**INFORMATION**
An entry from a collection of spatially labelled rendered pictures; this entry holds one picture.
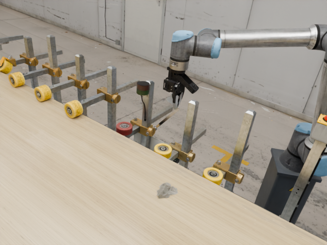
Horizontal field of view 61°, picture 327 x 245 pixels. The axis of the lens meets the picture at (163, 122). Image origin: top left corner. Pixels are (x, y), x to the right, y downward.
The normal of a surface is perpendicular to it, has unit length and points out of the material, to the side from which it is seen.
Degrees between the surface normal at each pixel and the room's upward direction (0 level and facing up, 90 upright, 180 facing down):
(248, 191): 0
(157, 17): 90
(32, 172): 0
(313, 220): 0
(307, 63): 90
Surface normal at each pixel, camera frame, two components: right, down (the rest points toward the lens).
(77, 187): 0.09, -0.85
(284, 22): -0.64, 0.35

**REQUIREMENT**
Read through the entries and copy every line that includes "from".

**REPLY**
An entry from a collection of spatially labelled rendered pictures; this entry holds one picture.
The normal of a surface is perpendicular to it, has unit length and points out of the material, to the side from which it is seen.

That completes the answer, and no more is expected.